Work task:
Return all the data exactly, keeping the pictures out.

Recorded data:

*** Begin section ***

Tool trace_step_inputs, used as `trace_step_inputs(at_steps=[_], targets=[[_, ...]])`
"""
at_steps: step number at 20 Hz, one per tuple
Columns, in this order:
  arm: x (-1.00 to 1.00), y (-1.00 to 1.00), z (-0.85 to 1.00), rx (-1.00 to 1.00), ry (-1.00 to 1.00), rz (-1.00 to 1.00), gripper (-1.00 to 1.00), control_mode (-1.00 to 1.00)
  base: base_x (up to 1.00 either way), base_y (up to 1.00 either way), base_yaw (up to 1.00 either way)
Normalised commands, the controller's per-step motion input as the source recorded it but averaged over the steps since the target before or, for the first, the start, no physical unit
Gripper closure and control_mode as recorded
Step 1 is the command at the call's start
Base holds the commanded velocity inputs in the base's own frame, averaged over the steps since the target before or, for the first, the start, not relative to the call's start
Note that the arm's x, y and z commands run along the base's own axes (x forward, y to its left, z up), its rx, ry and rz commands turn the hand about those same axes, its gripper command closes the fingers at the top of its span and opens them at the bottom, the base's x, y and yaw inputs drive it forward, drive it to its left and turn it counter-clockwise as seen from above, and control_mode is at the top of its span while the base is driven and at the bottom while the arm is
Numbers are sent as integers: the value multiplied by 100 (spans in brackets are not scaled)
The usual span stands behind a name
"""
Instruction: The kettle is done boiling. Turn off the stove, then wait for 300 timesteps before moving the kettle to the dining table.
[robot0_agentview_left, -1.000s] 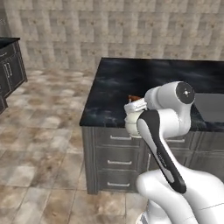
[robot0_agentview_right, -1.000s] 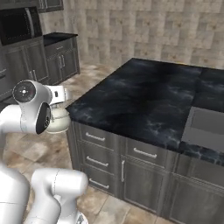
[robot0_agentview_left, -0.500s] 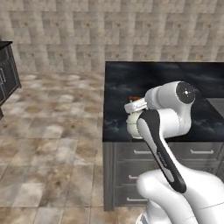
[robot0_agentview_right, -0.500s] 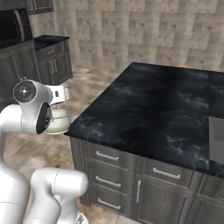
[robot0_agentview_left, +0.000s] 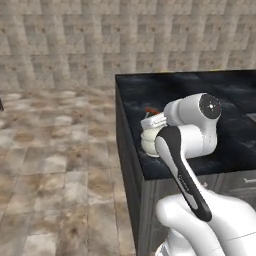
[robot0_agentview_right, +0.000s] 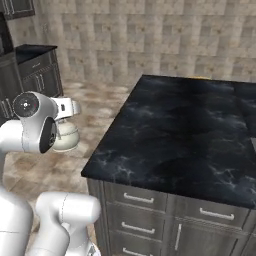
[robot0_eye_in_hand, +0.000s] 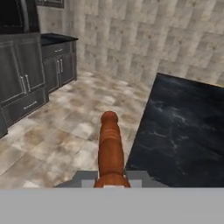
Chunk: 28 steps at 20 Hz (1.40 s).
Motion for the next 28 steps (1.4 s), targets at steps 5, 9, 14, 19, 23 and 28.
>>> trace_step_inputs(at_steps=[5, 9, 14, 19, 23, 28], targets=[[0, 0, 0, 0, 0, 0, 100, 100, 52, 59, -36], [0, 0, 0, 0, 0, 0, 100, 100, 46, 65, -38], [0, 0, 0, 0, 0, 0, 100, 100, 45, 63, -39], [0, 0, 0, 0, 0, 0, 100, 100, 46, 58, -41], [0, 0, 0, 0, 0, 0, 100, 100, 45, 54, -45], [0, 0, 0, 0, 0, 0, 100, 100, 41, 54, -47]])
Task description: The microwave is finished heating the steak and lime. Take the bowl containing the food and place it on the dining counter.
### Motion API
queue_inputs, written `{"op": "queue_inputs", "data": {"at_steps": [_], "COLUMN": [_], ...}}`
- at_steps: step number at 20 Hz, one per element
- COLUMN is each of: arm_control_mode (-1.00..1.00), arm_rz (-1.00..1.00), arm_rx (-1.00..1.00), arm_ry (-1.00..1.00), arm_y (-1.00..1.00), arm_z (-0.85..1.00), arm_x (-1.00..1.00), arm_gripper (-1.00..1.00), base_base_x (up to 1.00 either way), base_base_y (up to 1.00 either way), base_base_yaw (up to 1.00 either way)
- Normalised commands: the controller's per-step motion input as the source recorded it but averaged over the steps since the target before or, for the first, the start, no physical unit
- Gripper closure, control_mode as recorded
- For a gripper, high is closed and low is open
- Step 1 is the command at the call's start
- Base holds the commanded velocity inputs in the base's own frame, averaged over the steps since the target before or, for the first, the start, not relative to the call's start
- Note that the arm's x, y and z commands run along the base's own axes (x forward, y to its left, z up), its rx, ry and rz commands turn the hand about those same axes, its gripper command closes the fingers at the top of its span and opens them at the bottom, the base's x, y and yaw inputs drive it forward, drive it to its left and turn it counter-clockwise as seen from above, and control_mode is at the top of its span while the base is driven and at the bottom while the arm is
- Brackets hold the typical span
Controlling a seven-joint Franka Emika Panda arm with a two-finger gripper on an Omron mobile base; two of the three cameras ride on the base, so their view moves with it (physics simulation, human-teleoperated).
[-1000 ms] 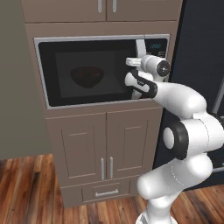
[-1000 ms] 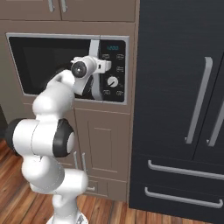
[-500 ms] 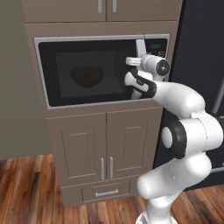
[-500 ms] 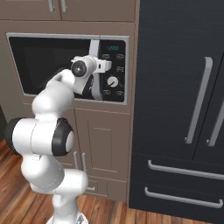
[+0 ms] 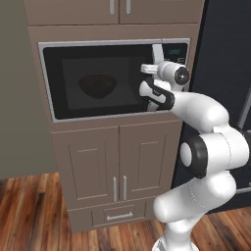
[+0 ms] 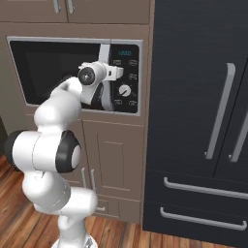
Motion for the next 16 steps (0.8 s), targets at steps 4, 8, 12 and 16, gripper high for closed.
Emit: {"op": "queue_inputs", "data": {"at_steps": [4,8,12,16], "arm_control_mode": [-1.00,-1.00,-1.00,-1.00], "arm_rz": [0.00,0.00,0.00,0.02], "arm_rx": [0.00,0.00,0.01,0.01], "arm_ry": [0.00,0.00,0.01,0.00], "arm_y": [0.00,0.00,0.00,0.00], "arm_z": [0.00,0.00,0.09,0.21], "arm_x": [0.00,0.00,-0.33,-0.69], "arm_gripper": [1.00,1.00,1.00,1.00], "base_base_x": [0.00,0.00,0.00,0.00], "base_base_y": [0.00,0.00,0.00,0.00], "base_base_yaw": [0.00,0.00,0.00,0.00]}}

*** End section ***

Output of the exercise:
Tool trace_step_inputs, used as `trace_step_inputs(at_steps=[_], targets=[[_, ...]])`
"""
at_steps: step number at 20 Hz, one per tuple
Columns, in this order:
  arm: x (-1.00 to 1.00), y (-1.00 to 1.00), z (-0.85 to 1.00), rx (-1.00 to 1.00), ry (-1.00 to 1.00), rz (-1.00 to 1.00), gripper (-1.00 to 1.00), control_mode (-1.00 to 1.00)
  base: base_x (up to 1.00 either way), base_y (up to 1.00 either way), base_yaw (up to 1.00 either way)
Normalised commands, the controller's per-step motion input as the source recorded it but averaged over the steps since the target before or, for the first, the start, no physical unit
Gripper closure and control_mode as recorded
Step 1 is the command at the call's start
Base holds the commanded velocity inputs in the base's own frame, averaged over the steps since the target before or, for the first, the start, not relative to the call's start
Note that the arm's x, y and z commands run along the base's own axes (x forward, y to its left, z up), its rx, ry and rz commands turn the hand about those same axes, its gripper command closes the fingers at the top of its span and opens them at the bottom, the base's x, y and yaw inputs drive it forward, drive it to its left and turn it counter-clockwise as seen from above, and control_mode is at the top of its span while the base is driven and at the bottom while the arm is
Numbers are sent as integers: the value multiplied by 100 (spans in brackets are not scaled)
The usual span stands behind a name
"""
Instruction: The kettle is done boiling. Turn off the stove, then wait for 300 timesteps before moving the kettle to the dining table.
[robot0_agentview_left, -1.000s] 
[robot0_agentview_right, -1.000s] 
[robot0_agentview_left, -0.500s] 
[robot0_agentview_right, -0.500s] 
[robot0_agentview_left, +0.000s] 
[robot0_agentview_right, +0.000s] 
[robot0_eye_in_hand, +0.000s] 
Chunk: 28 steps at 20 Hz (1.40 s).
Motion for the next 28 steps (1.4 s), targets at steps 5, 9, 14, 19, 23 and 28.
>>> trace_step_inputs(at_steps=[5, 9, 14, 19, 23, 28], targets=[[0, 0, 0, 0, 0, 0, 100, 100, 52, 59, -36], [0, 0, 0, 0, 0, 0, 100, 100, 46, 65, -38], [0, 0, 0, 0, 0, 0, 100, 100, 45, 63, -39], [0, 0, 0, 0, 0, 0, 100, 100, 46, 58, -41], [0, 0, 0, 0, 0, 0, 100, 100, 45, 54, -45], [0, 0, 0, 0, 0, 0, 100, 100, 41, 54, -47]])
Task description: The microwave is finished heating the steak and lime. Take the bowl containing the food and place it on the dining counter.
### Motion API
queue_inputs, written `{"op": "queue_inputs", "data": {"at_steps": [_], "COLUMN": [_], ...}}`
- at_steps: step number at 20 Hz, one per element
- COLUMN is each of: arm_control_mode (-1.00..1.00), arm_rz (-1.00..1.00), arm_rx (-1.00..1.00), arm_ry (-1.00..1.00), arm_y (-1.00..1.00), arm_z (-0.85..1.00), arm_x (-1.00..1.00), arm_gripper (-1.00..1.00), base_base_x (up to 1.00 either way), base_base_y (up to 1.00 either way), base_base_yaw (up to 1.00 either way)
- Normalised commands: the controller's per-step motion input as the source recorded it but averaged over the steps since the target before or, for the first, the start, no physical unit
- Gripper closure, control_mode as recorded
- For a gripper, high is closed and low is open
- Step 1 is the command at the call's start
- Base holds the commanded velocity inputs in the base's own frame, averaged over the steps since the target before or, for the first, the start, not relative to the call's start
- Note that the arm's x, y and z commands run along the base's own axes (x forward, y to its left, z up), its rx, ry and rz commands turn the hand about those same axes, its gripper command closes the fingers at the top of its span and opens them at the bottom, the base's x, y and yaw inputs drive it forward, drive it to its left and turn it counter-clockwise as seen from above, and control_mode is at the top of its span while the base is driven and at the bottom while the arm is
- Brackets hold the typical span
Controlling a seven-joint Franka Emika Panda arm with a two-finger gripper on an Omron mobile base; two of the three cameras ride on the base, so their view moves with it (physics simulation, human-teleoperated).
[-1000 ms] 
[-1000 ms] 
[-500 ms] 
[-500 ms] 
[+0 ms] 
[+0 ms] 
Motion for the next 16 steps (0.8 s), targets at steps 4, 8, 12 and 16, gripper high for closed.
Emit: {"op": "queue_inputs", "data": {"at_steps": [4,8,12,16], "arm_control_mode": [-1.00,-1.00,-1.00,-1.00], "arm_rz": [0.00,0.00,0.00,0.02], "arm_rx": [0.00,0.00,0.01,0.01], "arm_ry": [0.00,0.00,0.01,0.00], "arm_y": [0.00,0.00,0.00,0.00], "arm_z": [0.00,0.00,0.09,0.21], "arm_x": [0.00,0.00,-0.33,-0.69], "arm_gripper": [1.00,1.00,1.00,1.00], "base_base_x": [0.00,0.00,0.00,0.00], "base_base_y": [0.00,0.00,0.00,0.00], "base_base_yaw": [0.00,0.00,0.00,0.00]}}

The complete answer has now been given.